Since the first podiatric residency program was founded, our profession’s post-graduate training model has gone through significant and frequent changes. My family and I have witnessed its evolution ever since my grandfather started his practice in 1932 in Washington, Pennsylvania. Over the years, the Grossman Family (including my dad, uncle, and older brother) has devoted untold time and energy to the incredible progress of our profession and its residency programs, just as many of you have as well.

When I was a student at OCPM in the early 90s, I wondered why we were one of the few medical and surgical professions that did not have one standardized residency training curriculum. When I graduated, I can remember there being four or five different “types” of residency training models -- it was a virtual alphabet soup of post-graduate training programs.

The time after graduation is stressful for students, let alone the anxiety of having to decide on the type of training program to join – a decision that will most likely define how you will practice for the next 30-35 years. D we really know at that point of our careers what type of practice we want to build and foster? Have we really been exposed to all our profession has to offer to be able to make a decision so monumental as to dictate the spectrum of patients we will be able to treat?

I believe the fact that our profession now has one standardized post-graduate training model is an enormous achievement and moves us closer to parity with allopathic surgical specialties.

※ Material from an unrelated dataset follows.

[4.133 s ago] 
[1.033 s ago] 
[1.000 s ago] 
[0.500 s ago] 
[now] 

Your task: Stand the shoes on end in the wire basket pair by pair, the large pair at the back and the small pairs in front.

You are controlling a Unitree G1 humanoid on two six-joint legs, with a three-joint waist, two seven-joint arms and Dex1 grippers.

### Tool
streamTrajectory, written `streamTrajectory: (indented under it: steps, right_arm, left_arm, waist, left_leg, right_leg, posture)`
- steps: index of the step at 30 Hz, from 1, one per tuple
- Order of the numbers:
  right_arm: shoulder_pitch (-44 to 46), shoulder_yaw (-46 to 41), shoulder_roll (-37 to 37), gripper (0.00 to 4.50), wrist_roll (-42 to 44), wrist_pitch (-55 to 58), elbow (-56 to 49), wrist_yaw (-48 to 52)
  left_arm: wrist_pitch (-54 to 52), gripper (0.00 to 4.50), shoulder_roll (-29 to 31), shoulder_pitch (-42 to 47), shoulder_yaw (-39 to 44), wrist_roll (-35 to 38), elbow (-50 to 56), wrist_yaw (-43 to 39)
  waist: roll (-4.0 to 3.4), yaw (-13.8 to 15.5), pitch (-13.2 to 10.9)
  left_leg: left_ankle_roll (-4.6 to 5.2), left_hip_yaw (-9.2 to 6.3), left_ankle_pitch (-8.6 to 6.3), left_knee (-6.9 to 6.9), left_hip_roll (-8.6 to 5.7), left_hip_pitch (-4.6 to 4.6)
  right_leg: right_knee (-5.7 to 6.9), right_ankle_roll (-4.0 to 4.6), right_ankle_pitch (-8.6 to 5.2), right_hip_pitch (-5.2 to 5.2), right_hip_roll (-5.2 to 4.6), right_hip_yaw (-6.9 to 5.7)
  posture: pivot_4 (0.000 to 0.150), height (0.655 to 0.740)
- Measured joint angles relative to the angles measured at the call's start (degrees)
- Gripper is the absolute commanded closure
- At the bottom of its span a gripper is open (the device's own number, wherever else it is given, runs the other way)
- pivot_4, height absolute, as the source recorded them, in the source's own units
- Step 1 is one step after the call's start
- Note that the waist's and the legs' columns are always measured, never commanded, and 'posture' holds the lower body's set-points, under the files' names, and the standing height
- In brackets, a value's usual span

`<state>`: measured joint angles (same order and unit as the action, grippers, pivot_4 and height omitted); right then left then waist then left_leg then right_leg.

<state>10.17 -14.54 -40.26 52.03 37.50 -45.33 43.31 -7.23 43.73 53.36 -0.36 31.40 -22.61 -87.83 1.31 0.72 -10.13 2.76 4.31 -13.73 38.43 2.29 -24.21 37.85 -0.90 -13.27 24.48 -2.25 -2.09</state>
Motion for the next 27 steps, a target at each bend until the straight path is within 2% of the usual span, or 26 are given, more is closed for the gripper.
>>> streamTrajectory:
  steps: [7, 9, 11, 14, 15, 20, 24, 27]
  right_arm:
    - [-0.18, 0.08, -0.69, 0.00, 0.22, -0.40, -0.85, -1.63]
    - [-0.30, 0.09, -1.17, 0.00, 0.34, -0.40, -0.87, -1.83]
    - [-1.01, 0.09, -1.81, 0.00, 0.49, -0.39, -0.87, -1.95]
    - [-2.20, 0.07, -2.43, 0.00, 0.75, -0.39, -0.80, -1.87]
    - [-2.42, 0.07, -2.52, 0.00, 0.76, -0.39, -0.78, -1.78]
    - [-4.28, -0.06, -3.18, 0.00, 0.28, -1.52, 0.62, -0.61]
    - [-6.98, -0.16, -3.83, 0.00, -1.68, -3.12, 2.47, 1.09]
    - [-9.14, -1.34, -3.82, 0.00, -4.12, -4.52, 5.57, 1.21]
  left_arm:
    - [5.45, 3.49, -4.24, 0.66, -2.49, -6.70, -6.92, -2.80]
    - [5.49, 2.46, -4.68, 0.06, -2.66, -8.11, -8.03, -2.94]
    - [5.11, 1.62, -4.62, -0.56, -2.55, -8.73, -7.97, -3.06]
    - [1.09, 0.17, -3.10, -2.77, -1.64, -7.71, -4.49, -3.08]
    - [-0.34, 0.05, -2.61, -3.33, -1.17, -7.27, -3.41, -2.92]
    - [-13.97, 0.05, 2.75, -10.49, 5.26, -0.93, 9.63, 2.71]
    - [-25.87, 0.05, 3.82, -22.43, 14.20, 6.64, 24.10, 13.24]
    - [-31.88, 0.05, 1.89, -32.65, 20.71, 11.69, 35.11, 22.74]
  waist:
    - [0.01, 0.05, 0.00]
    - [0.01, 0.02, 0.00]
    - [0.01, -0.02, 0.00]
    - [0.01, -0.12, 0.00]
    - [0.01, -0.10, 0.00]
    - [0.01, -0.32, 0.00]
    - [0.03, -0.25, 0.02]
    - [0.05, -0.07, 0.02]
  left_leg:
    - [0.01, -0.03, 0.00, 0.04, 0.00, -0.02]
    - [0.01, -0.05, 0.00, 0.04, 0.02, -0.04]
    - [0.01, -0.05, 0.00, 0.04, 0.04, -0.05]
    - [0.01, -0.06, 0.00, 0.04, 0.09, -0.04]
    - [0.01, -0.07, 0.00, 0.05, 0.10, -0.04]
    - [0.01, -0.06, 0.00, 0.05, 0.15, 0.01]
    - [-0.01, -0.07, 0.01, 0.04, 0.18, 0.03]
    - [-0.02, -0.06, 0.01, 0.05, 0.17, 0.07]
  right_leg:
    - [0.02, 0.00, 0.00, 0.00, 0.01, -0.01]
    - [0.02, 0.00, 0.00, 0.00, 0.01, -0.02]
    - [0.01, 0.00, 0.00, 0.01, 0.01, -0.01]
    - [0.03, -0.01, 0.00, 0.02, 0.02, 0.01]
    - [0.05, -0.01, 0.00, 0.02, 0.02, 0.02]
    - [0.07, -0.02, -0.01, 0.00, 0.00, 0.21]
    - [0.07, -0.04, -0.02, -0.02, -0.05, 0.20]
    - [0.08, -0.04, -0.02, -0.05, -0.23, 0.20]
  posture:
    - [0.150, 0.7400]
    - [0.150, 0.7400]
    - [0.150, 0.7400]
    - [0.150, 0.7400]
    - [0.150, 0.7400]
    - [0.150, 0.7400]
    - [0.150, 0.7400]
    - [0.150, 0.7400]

I also believe that the 36 month training model is a perfect time frame to allow our residents to hone their cognitive, diagnostic and surgical skills in ALL aspects of this profession, including pertinent biomechanics. It is a sufficient amount of time for residents to participate in a meaningful research study and for them to learn the value of how insightful discussion leads to an unanswered question that can stimulate a well-designed research project.

There are those who feel two years is a sufficient amount of time to achieve all that is necessary to meet the standard, but I don’t believe that’s the right answer to solve the current (and hopefully temporary) residence shortage crisis. It certainly won’t provide enough time to properly train a resident, but also, it would stop – even back track - podiatry’s current momentum to full and unfettered professional parity.

Fast forward to 2021, when my niece, Leah Grossman, will be graduating from a podiatric medical college. Currently an undergraduate freshman in Pennsylvania, she has aspirations to continue the tradition he great-grandfather started. I recently talked to her about our profession and I asked her what kind of practitioner she wanted to be. She told me she was unsure, but she did know she wanted to be trained so she could practice to her full potential. How insightful!

As a member of a large orthopaedic practice, I recently overheard one of my partners (who completed a five-year orthopaedic residency and is fellowship trained in his specialty) refer a patient to another surgeon for a procedure
well within his surgical specialty. I asked him why he was referring the patient and he explained that the patient needed a procedure he wasn’t comfortable performing. He made the conscious decision to practice within his surgical skills “comfort zone.”

Despite the fact that all of our residents will graduate from 36-month podiatric surgical residency programs, I think each and every one of them will make these same decisions we did. They will determine which patient they feel most comfortable treating, they will discover their cognitive and psychomotor skill limitations, and then build their practices accordingly. But before that happens, they must be trained to the full extent of their potential and what their profession has to offer. We owe that to them – and we owe that to our profession – past, present, and future.